Ya, Jenderal kelahiran Wonosobo 4 Agustus 1918 ini sudah berpesan pada sang istri, Sumirahayu, jika nanti dirinya gugur, ingin dikebumikan di TMP Kalibata.
“Wah, Ini Taman Makam Pahlawan! Tempat bahagia bagiku, jeng. Jangan lupa ya, kalau aku gugur supaya bisa dimakamkan di sini. Jangan lupa pula supaya pada kijingku (batu nisan), nanti ditulis ‘Pejuang Sejati’,” ucap Jenderal Parman kepada istri ketika berada di depan TMP Kalibata.
Ny. Sumirahayu S. Parman (foto diambil 11 tahun setelah peristiwa G30S/PKI)
Isyarat aneh lain yang dirasakan Sumirahayu adalah ketika suaminya tiba-tiba menyuruhnya untuk jalan-jalan ke luar kota, seperti ke Cibubur atau ke Cisalak. Begitu juga ketika Jenderal Parman sempat mengajak istrinya pelesiran ke Bogor. Suatu perilaku ganjil lantaran selama ini Jenderal Parman bukan sosok yang gemar bertamasya. Seolah itu merupakan suatu pertanda bahwa ia ingin menghabiskan waktunya bersama istri tercinta untuk terakhir kalinya.

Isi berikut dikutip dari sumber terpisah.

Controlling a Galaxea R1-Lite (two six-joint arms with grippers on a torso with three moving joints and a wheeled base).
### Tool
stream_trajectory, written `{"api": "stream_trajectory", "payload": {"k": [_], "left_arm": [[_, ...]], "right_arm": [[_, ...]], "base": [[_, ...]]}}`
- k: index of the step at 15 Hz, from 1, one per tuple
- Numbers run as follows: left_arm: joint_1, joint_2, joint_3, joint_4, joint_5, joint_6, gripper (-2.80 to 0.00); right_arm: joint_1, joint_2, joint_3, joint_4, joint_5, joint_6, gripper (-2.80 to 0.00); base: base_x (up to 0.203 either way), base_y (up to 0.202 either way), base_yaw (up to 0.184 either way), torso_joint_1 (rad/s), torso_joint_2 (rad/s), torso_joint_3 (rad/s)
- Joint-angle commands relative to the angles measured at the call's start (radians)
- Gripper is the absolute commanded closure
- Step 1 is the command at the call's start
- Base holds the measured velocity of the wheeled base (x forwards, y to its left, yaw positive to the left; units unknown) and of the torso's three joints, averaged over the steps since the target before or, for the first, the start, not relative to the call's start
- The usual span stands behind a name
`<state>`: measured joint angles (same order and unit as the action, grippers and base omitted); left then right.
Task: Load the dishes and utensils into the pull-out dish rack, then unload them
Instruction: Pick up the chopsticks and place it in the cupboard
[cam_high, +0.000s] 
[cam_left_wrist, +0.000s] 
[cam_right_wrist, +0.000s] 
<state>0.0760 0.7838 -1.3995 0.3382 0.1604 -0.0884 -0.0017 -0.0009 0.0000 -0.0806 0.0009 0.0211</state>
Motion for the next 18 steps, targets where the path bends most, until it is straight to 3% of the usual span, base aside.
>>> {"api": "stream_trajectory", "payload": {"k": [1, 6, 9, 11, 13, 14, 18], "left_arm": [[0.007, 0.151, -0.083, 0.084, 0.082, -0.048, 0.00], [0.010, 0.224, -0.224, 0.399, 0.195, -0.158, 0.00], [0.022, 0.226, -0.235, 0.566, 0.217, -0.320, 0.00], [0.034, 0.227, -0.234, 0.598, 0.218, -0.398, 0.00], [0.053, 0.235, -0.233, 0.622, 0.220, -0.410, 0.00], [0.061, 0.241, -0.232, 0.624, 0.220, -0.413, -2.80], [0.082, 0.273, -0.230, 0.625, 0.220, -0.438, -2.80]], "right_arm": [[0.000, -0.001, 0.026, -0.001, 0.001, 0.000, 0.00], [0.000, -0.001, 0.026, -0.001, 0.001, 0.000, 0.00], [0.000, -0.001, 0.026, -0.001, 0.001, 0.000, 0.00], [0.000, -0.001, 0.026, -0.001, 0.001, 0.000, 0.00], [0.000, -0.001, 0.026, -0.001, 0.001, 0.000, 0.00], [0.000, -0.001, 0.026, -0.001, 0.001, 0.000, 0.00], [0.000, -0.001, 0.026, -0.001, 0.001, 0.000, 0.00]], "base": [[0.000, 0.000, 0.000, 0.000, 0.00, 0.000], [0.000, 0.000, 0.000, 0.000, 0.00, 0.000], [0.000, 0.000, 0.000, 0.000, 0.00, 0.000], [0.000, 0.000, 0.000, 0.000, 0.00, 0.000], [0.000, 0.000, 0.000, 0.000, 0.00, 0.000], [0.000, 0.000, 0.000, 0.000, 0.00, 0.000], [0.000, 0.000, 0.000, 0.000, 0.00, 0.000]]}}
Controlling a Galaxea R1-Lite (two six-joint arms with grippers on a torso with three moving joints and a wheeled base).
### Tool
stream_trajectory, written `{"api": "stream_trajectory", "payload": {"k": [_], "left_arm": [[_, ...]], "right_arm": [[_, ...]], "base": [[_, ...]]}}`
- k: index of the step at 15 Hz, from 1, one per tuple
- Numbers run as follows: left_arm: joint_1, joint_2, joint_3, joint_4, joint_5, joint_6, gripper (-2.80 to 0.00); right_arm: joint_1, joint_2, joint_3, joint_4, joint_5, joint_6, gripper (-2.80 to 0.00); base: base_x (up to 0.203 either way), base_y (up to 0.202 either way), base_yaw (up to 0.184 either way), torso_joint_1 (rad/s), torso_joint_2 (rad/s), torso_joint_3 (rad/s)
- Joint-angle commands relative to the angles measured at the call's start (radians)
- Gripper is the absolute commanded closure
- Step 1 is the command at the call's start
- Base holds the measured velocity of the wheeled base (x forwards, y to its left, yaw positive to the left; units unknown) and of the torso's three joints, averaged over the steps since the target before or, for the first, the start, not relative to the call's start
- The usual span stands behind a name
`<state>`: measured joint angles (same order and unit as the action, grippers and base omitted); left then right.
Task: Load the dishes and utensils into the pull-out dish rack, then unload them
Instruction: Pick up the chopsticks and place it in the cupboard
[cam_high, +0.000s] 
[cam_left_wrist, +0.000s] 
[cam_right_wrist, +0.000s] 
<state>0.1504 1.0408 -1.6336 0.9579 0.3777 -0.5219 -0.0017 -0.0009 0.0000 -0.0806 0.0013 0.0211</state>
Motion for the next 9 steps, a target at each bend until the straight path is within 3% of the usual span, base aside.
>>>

Hal lain yang tak kalah aneh adalah ketika pada 30 September 1965, tepat jam 12 malam, Jenderal Parman dan istri keheranan dengan kedatangan kawanan Burung Gereja dan Burung Sriti di kamar tamu rumah mereka, Jalan Serang Nomor 32, Menteng, Jakarta Pusat.
“Lho kok banyak sekali burung gereja di kamar tamu itu?” tanya Jenderal Parman yang segera dijawab singkat istri, “Ah, sudahlah. Tidur saja”.
“Lho, sekarang banyak Burung Sriti?,” Jenderal Parman bertambah heran. Keganjilan itu seolah jadi pertanda. 1 Oktober 1965 subuh sekira pukul 04.00, sang jenderal dan istri yang kala itu sudah terbangun dari tidurnya dikagetkan dengan kedatangan sekitar 20-an tentara berseragam Tjakrabirawa.
Para Tjakrabirawa mengatakan bahwa Jenderal Parman diminta menghadap Presiden Soekarno dan ketika berganti pakaian di kamar, gerombolan Tjakra itu mengikuti ke dalam kamar. Pesawat telefon di rumahnya pun turut diambil dan seketika itu juga, Jenderal Parman mulai sadar bahwa nyawanya terancam.
“Lho kok telefon saya diambil? Lho, saya ini difitnah?” cetus Jenderal Parman. “Oh, tidak Pak,” jawab seorang dari mereka.
Diorama penyiksaan Jenderal S. Parman di Kompleks Monumen Pancasila Sakti, Lubang Buaya, Jakarta Timur
Jenderal Parman pun dibawa dan sang istri sama sekali tak tahu ke mana suaminya dibawa pergi. Tak lama kemudian, istri Mayjen MT Harjono datang dengan menangis sembari bertanya tentang keberadaan Jenderal Parman.
Istri Jenderal Parman pun menjelaskan bahwa suaminya telah dibawa gerombolan Tjakra yang ternyata, kejadiannya sama dengan yang dialami keluarga MT Harjono.
“Jeng, jangan menangis. Kuatkan imanmu. Sebagai istri perwira, kita harus tabah dan kuat,” Sumirahayu kepada istri MT Harjono.
Yang lebih ironis, salah satu orang yang ditenggarai mendalangi penculikan tersebut adalah kakak Jenderal Parman yang menjadi salah satu pengurus teras PKI, yaitu Ir Sakirman. Dalam politik, memang tidak pernah ada persaudaraan.